■ Problem details:
Nothing but the lines from the start of the entries below through the line containing "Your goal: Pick" should appear in the answer, copied exactly and free of pictures.

■ Supplied records:
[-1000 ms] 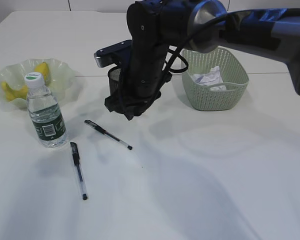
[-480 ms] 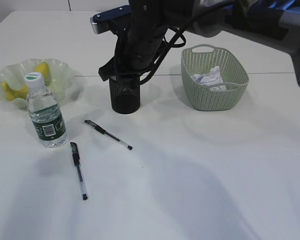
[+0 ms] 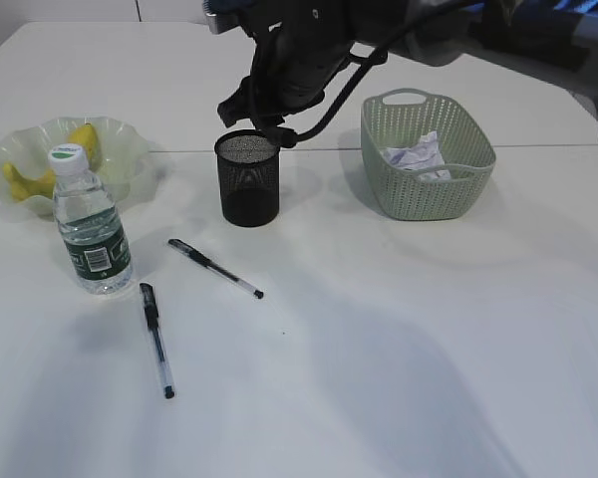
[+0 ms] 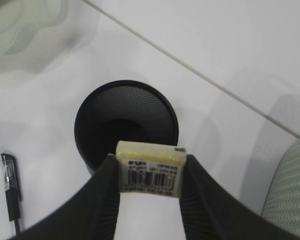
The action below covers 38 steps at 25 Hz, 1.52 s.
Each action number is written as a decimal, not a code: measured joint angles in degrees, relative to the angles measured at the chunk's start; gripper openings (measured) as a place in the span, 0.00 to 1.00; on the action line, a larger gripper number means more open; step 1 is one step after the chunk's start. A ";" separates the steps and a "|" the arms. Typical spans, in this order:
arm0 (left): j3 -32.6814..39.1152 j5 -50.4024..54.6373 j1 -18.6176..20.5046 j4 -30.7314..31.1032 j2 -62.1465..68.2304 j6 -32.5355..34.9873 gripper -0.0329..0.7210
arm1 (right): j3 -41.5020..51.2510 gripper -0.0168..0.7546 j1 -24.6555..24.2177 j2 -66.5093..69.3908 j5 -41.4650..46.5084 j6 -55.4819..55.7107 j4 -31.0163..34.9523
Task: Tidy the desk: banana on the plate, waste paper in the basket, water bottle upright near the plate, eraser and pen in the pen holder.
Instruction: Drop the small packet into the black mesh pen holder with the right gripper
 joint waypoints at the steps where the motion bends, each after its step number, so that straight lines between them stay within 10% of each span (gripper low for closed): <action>1: 0.00 0.00 0.00 0.00 0.00 0.00 0.76 | 0.00 0.36 -0.21 0.00 -1.02 0.09 0.00; 38: 0.00 -0.83 0.00 0.00 0.00 0.00 0.75 | 0.00 0.36 -1.73 3.36 -19.54 0.12 11.09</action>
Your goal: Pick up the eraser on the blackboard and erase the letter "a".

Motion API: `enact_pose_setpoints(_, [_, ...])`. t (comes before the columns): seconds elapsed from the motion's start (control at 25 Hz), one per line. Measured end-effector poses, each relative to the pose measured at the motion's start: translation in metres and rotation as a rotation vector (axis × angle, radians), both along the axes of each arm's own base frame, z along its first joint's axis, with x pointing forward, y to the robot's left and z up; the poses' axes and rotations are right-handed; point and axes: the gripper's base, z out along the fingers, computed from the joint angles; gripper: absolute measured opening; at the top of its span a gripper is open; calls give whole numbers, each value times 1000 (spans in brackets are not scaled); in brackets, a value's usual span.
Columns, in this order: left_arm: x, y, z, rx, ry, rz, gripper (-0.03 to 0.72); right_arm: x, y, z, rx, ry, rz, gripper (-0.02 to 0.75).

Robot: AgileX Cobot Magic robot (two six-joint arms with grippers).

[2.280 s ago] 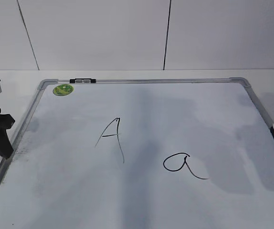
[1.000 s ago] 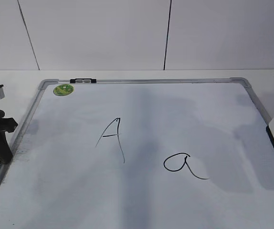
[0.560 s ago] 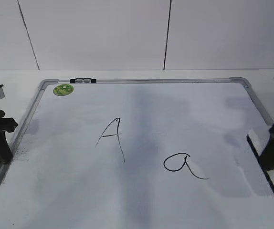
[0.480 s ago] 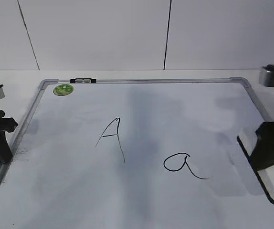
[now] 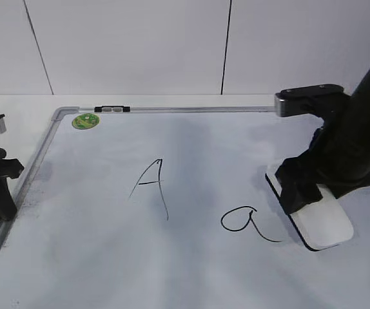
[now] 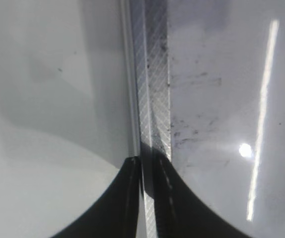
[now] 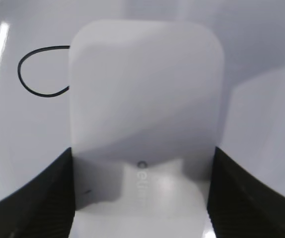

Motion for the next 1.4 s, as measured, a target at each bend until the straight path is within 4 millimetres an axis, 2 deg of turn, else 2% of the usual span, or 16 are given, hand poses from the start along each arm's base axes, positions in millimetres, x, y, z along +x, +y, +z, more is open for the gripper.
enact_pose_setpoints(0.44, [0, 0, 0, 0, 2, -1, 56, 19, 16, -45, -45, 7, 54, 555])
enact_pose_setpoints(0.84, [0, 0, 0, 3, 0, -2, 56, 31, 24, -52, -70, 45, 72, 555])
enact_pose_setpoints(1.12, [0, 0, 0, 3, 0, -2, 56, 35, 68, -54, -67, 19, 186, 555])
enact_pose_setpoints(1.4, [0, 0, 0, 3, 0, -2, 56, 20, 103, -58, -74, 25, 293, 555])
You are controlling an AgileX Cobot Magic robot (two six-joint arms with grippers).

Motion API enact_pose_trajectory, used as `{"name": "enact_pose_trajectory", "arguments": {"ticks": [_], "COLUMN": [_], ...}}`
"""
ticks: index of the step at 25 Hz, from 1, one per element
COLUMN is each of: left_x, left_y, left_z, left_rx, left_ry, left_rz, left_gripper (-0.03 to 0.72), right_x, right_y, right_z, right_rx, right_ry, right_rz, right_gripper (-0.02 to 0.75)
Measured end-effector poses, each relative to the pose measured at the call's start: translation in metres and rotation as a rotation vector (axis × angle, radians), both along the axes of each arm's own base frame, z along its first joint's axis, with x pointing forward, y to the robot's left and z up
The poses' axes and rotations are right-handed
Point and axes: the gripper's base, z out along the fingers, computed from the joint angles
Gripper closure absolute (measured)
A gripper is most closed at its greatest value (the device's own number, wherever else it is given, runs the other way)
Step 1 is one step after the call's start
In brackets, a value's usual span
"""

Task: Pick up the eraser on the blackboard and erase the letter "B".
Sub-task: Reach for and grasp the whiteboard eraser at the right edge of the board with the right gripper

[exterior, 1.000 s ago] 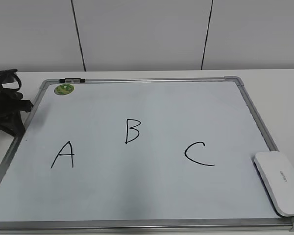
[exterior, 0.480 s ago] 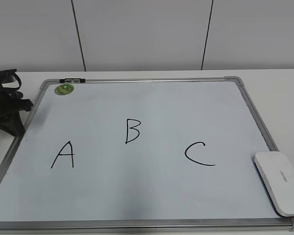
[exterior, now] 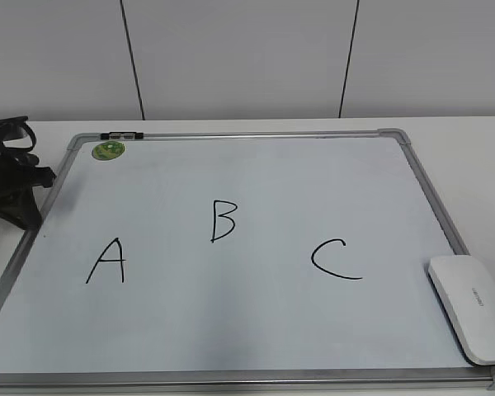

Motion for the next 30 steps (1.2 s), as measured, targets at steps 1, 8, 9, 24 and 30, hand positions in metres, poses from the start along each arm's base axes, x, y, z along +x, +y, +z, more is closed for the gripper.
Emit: {"name": "enact_pose_trajectory", "arguments": {"ticks": [1,8,9,24,30], "left_x": [0.000,0.000,0.000,0.000,0.000], "left_y": [0.000,0.000,0.000,0.000,0.000], "left_z": [0.000,0.000,0.000,0.001,0.001], "left_rx": [-0.001,-0.001,-0.002,-0.004,-0.004], "left_ry": [0.000,0.000,0.000,0.001,0.001], "left_rz": [0.001,0.001,0.001,0.001,0.001], "left_gripper": [0.650,0.641,0.639,0.629,0.624], "right_x": [0.008,0.061,0.069,0.172,0.192], "right_y": [0.001,0.002,0.002,0.021,0.025], "right_z": [0.001,-0.009,-0.013,-0.059,-0.091], "right_rx": [0.025,0.020,0.020,-0.023,-0.049], "right_ry": [0.010,0.268,0.319,0.759,0.904], "right_rz": [0.008,0.052,0.056,0.194,0.181], "right_gripper": [0.150,0.150,0.150,0.145,0.110]}}
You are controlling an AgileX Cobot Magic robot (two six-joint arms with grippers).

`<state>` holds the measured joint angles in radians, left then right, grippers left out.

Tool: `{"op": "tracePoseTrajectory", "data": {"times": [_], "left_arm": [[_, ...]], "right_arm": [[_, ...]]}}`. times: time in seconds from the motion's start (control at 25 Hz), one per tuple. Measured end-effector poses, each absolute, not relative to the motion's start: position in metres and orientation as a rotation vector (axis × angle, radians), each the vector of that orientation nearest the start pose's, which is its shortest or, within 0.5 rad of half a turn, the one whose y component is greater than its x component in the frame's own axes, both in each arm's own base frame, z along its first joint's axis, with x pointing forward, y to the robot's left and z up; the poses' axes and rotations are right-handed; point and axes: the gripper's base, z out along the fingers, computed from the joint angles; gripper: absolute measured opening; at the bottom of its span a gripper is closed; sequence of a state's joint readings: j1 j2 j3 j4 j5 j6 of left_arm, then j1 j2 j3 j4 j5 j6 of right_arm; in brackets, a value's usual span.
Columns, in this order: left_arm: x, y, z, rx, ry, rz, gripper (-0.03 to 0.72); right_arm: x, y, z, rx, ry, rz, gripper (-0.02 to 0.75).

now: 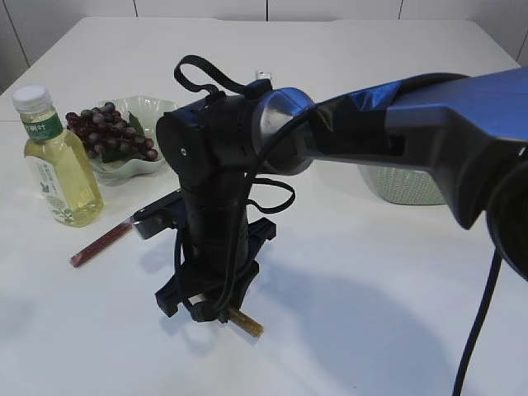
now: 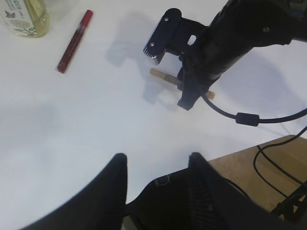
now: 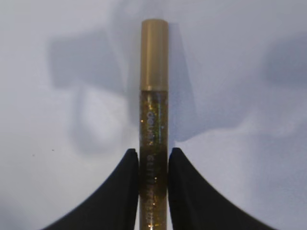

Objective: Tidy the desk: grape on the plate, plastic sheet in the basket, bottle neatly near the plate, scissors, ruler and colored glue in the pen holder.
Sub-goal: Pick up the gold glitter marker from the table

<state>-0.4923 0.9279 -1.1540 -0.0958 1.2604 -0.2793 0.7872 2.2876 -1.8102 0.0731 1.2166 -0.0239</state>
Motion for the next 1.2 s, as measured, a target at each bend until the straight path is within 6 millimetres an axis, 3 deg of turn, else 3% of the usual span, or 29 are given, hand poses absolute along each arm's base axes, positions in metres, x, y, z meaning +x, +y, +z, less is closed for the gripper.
{"op": "tracePoseTrajectory", "data": {"times": [1.2], "left_arm": [[0.1231,-0.0797,0.3973,0.274,2.561,-0.488,0.309]], "right_arm": [[0.3154,0.3237,0.1367,-1.235,2.964,0.049,0.151]]}}
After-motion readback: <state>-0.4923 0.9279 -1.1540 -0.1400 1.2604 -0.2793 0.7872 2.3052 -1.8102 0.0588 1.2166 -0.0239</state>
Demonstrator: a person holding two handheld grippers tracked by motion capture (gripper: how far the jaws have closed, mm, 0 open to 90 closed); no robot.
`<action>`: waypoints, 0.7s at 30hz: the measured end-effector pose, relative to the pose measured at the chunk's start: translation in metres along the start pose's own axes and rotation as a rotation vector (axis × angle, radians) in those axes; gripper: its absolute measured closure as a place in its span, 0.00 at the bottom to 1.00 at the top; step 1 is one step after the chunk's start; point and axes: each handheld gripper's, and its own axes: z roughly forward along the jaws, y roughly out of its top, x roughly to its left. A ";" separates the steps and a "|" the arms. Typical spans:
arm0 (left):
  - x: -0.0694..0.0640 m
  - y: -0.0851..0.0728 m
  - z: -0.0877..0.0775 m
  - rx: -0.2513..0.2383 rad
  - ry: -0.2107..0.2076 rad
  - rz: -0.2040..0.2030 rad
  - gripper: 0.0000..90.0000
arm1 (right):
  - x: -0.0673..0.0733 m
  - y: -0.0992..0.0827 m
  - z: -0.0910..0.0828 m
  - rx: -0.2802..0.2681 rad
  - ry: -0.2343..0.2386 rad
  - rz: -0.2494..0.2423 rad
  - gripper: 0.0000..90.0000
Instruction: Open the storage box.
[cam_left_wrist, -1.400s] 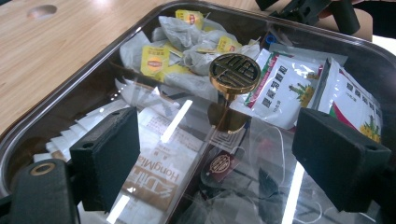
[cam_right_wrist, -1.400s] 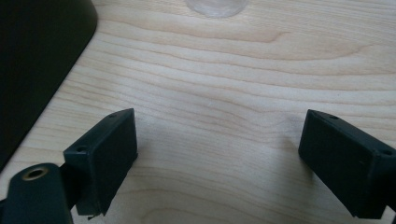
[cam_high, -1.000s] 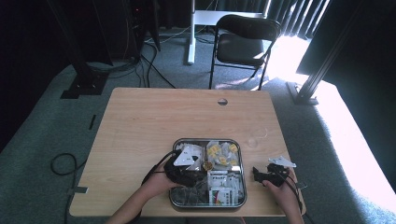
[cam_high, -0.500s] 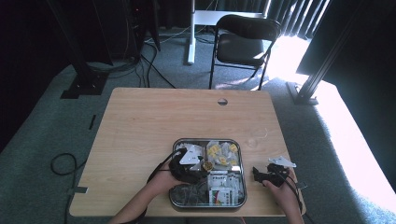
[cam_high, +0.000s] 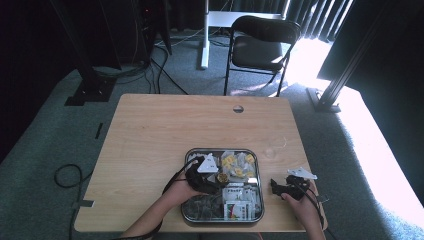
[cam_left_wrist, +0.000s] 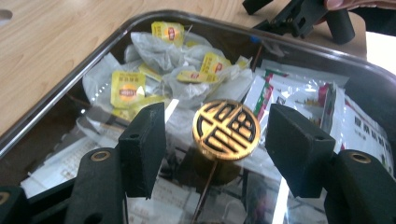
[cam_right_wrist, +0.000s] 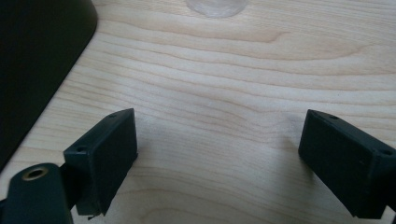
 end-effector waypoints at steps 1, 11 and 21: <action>0.000 0.001 0.001 0.000 -0.005 -0.005 0.43 | 0.000 0.000 0.000 0.000 0.000 -0.001 0.12; 0.000 0.001 0.011 0.032 -0.023 -0.021 0.52 | 0.000 0.000 0.000 0.000 0.003 -0.004 0.12; -0.002 0.002 0.011 0.046 -0.019 -0.033 0.65 | 0.000 0.000 0.000 0.000 0.003 -0.003 0.12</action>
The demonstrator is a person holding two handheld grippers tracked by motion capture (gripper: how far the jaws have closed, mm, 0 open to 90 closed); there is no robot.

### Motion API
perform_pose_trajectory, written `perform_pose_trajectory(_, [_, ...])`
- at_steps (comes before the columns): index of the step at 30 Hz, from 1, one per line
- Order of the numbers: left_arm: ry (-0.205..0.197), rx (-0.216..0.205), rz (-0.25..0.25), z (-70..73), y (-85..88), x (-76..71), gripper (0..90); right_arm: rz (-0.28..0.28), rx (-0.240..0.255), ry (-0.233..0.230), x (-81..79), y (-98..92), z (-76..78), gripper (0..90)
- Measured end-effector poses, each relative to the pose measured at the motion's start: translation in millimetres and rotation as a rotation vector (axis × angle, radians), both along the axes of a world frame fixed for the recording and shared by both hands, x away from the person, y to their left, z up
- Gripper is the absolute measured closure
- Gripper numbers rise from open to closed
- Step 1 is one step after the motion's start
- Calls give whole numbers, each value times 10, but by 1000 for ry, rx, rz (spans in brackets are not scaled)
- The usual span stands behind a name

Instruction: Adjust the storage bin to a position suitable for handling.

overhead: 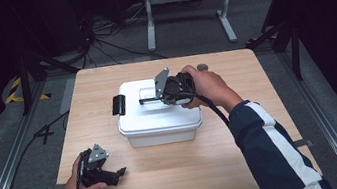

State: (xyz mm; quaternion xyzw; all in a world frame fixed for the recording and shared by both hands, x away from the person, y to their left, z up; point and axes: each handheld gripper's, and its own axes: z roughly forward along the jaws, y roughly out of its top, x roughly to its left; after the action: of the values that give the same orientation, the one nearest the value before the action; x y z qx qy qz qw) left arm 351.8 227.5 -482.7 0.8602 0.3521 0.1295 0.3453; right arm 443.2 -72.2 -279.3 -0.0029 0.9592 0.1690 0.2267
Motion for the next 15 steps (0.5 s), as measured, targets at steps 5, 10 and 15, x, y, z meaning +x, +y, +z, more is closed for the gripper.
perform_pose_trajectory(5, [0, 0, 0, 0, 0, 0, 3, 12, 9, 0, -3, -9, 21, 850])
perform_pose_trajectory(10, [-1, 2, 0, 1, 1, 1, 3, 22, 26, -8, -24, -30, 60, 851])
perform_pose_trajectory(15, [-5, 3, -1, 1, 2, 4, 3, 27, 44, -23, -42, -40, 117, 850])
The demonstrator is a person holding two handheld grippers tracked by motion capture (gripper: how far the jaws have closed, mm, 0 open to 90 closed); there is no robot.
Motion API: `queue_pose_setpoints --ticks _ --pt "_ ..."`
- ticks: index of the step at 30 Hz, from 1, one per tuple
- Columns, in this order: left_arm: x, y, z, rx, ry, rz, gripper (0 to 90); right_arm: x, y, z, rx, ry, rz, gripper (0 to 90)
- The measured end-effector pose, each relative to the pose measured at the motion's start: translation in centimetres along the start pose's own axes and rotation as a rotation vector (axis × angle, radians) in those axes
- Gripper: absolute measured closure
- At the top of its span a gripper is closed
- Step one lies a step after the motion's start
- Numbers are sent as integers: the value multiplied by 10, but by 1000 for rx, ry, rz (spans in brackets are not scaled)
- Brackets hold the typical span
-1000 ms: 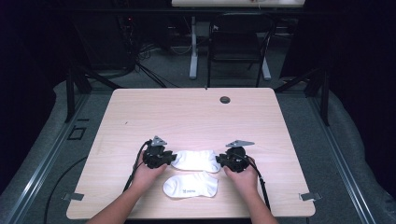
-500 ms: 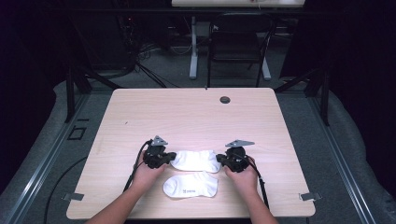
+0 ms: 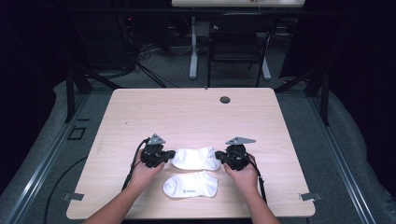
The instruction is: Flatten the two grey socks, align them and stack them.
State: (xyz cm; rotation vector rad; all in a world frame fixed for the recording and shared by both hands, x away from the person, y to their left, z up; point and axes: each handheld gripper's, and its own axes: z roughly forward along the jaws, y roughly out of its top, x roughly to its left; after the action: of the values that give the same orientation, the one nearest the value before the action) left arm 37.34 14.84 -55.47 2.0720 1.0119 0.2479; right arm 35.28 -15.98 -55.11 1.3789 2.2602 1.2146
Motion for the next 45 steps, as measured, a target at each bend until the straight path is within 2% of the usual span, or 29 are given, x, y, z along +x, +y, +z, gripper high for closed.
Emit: queue_pose_setpoints --ticks 3,6,20,22,34,35,45 --pt "-1 1 -3 -12 -4 -3 886 1 1 -3 -6 3 4 864" --pt "-1 1 -7 -17 -9 -2 886 3 4 -6 -7 9 -12 863" --pt "-8 -5 -35 -58 -38 15 886 24 8 -28 -22 56 -68 863" --pt "-9 -7 -38 -63 -39 2 886 26 6 -30 -29 57 -67 863" --pt "-19 -23 -53 -60 -65 9 887 41 -3 -44 -39 92 -88 864" --pt "-20 -25 -55 -62 -70 0 887 41 -4 -46 -29 91 -95 864" --pt "-26 -39 -65 -57 -80 -2 886 50 -16 -53 -23 112 -99 864"
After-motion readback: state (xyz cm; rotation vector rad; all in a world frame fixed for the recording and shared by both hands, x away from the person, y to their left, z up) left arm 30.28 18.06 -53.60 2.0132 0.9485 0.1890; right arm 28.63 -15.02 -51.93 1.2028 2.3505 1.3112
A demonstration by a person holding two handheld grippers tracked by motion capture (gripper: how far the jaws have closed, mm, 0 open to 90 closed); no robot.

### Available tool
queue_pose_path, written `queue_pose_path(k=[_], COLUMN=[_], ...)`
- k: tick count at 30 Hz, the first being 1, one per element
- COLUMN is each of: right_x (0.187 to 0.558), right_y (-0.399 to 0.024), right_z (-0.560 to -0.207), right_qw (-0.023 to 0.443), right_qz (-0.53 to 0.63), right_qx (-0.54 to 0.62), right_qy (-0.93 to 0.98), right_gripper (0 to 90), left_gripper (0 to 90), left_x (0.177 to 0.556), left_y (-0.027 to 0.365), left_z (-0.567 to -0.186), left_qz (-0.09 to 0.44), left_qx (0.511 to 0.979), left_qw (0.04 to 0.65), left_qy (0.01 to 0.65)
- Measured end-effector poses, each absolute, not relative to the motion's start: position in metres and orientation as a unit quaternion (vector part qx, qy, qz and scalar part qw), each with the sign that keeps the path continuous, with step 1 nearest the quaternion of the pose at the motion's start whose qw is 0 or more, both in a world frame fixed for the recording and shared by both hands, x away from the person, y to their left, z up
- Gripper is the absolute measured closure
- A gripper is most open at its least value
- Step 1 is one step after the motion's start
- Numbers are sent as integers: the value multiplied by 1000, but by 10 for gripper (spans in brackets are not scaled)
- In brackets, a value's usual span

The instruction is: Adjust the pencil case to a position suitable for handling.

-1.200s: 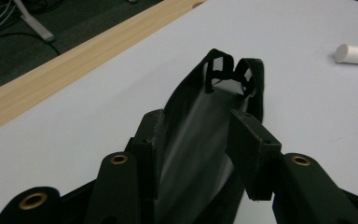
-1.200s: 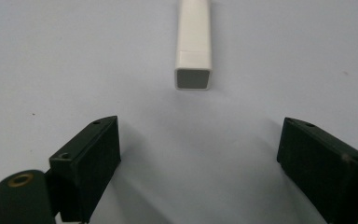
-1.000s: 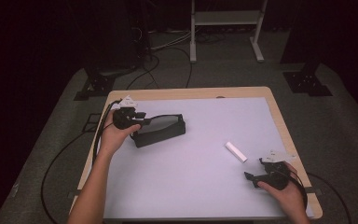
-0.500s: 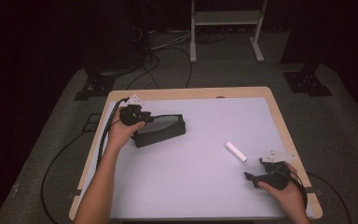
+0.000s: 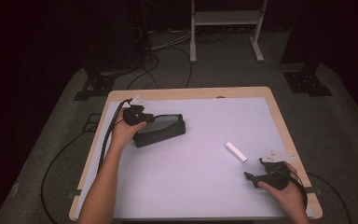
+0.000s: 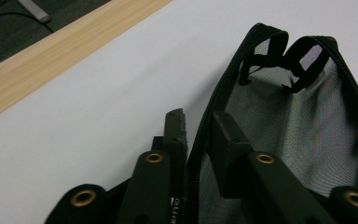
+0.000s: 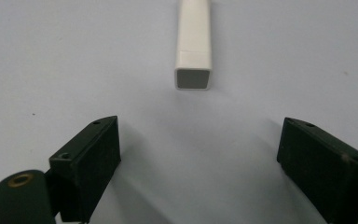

■ Written answer:
[-1000 ms] 
[-480 ms] 
[+0 ms] 
[+0 ms] 
The action below covers 38 steps at 25 Hz, 1.52 s.
Each action number is written as a decimal, not a code: measured joint angles in degrees, relative to the angles measured at the chunk's start; gripper openings (measured) as a place in the span, 0.00 to 1.00; on the action line, a larger gripper number means more open; step 1 is one step after the chunk's start. A ";" separates the steps and a "|" the arms. Typical spans, in this order:
arm0 (left): j3 -32.6814..39.1152 j5 -50.4024..54.6373 j1 -18.6176..20.5046 j4 -30.7314..31.1032 j2 -62.1465..68.2304 j6 -32.5355..34.9873 gripper -0.0329..0.7210
arm1 (right): j3 -41.5020..51.2510 gripper -0.0168..0.7546 j1 -24.6555..24.2177 j2 -66.5093..69.3908 j5 -41.4650..46.5084 j6 -55.4819..55.7107 j4 -31.0163..34.9523
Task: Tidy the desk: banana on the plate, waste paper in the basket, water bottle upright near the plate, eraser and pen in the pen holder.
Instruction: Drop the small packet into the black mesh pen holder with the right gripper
 joint waypoints at the steps where the motion bends, each after its step number, so that straight lines between them stay within 10% of each span (gripper low for closed): <action>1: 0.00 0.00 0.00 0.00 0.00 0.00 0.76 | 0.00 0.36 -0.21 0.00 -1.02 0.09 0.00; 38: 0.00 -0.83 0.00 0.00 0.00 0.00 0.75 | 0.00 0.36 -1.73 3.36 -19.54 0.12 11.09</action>
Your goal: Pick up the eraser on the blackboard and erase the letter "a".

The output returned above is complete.